Flags: needinfo?(jorendorff)
Tracking in webkit as https://bugs.webkit.org/show_bug.cgi?id=122759

Thanks for the heads up.  If anyone wants to be cc'd create a b.w.o account and email me :D
Did you find an owner for this?
Flags: needinfo?(jorendorff)
No. Taking.
Assignee: general → jorendorff
Flags: needinfo?(jorendorff)
It has been a few months. Any updates on this issue?
Flags: needinfo?(jorendorff)
Group: javascript-core-security
One month since any activity on this bug that was filed almost a year ago.  Is there somebody who can work on this?
Waldo, could you maybe take a look at this?
Flags: needinfo?(jwalden+bmo)
It's my Q1 goal to clean up a ton of stuff in jsobj.cpp and vm/NativeObject.cpp including this bug.
Flags: needinfo?(jwalden+bmo)
Flags: needinfo?(jorendorff)
I'm upgrading this to critical, because it fixes bug 1105914, which is marked critical.
Bug 1125624 will fix this.
Depends on: 1125624
Keywords: sec-audit
Hooray!
Status: NEW → RESOLVED
Closed: 9 years ago
Resolution: --- → FIXED
Group: javascript-core-security
Group: core-security → core-security-release
Flags: qe-verify+
To manually confirm this is fixed:

- Go to bug 1105914 and click the first attachment. You'll get a blank web page.

- Open the Web Console.

Correct behavior: Ignore the "character encoding" warning. You should see 6 other messages. The last three should be identical to the first three.
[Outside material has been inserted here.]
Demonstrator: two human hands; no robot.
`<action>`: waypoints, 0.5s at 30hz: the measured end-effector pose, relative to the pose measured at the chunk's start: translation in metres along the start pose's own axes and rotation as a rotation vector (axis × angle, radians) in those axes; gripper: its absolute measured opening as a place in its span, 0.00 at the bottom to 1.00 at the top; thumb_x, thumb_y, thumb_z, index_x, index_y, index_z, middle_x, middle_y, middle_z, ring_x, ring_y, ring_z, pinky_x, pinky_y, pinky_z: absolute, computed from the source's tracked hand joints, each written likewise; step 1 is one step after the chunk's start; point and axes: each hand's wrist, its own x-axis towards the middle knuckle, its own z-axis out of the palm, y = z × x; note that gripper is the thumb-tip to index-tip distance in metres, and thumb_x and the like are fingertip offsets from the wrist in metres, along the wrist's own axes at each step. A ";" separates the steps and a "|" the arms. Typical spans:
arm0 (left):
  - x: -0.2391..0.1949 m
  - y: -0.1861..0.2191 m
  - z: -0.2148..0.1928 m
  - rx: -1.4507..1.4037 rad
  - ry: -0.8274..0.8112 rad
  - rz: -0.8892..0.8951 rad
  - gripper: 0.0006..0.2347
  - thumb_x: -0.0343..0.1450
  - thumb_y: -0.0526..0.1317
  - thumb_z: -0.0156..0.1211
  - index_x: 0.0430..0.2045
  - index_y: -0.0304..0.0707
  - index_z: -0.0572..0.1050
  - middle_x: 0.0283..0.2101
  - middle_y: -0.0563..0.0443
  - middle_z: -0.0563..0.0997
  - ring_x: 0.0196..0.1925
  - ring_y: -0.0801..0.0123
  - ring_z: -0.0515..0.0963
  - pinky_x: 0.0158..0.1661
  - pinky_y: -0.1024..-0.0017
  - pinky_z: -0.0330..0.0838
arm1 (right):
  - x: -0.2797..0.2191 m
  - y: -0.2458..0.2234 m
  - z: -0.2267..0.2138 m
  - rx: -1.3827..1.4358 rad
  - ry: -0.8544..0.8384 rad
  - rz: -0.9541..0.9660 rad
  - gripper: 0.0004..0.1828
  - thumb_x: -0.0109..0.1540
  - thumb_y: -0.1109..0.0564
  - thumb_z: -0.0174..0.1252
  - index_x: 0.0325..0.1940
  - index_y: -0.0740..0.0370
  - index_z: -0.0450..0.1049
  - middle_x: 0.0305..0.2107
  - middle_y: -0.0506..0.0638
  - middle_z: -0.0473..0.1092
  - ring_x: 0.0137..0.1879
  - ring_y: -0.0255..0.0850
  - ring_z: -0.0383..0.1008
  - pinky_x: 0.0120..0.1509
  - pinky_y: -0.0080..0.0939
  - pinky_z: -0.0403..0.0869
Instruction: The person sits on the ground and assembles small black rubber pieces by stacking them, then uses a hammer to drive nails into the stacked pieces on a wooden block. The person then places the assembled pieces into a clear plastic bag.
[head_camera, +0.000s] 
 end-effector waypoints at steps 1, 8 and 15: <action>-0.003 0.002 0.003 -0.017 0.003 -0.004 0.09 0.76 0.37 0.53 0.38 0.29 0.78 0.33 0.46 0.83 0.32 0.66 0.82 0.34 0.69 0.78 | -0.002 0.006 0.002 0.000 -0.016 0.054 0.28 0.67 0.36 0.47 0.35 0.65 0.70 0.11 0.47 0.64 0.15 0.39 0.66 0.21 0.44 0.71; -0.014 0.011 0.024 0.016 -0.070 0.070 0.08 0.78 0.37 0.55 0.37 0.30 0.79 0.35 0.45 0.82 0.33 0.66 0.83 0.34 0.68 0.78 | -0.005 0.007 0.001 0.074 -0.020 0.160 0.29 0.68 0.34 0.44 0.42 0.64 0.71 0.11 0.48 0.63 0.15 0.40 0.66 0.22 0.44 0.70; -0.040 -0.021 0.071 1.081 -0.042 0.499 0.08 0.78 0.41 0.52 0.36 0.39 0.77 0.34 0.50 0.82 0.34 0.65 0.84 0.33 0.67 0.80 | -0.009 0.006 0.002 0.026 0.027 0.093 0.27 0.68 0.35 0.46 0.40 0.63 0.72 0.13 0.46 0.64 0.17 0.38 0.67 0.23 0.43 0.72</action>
Buggy behavior: The last three messages just said "undefined".
Another way to verify:

- Open the Web Console.

- Paste in the following code (from comment 0) and hit Enter:

    function thaw(obj) {
        var done = true;
        JSON.parse("[0, 1]", function (k, v) {
            if (this !== obj && k !== "" && done) {
                done = false;
                this[1 - k] = obj;
            }
            return v;
        });
    }
    var obj = Object.freeze({a: 1, b: 2, c: 3});
    thaw(obj);
    obj.a = false;
    obj.a

Correct behavior: The console replies with the number 1.

Buggy behavior: The console would reply `false`.
One last way to verify: see bug 1073808 comment 0, test case 1.
This is verified fixed on Firefox 41.0b9 (20150910171927), using Windows 10 x64, Ubuntu 14.04 x86 and Mac OS X 10.9.5.

Confirmed by following the instructions from Comment 19 and Comment 20 -- thanks Jason!
Status: RESOLVED → VERIFIED
Flags: qe-verify+
Whiteboard: [fixed by bug 1125624] → [fixed by bug 1125624][adv-main41+]
Alias: CVE-2015-4516
This would be risky to back-port to the ESR.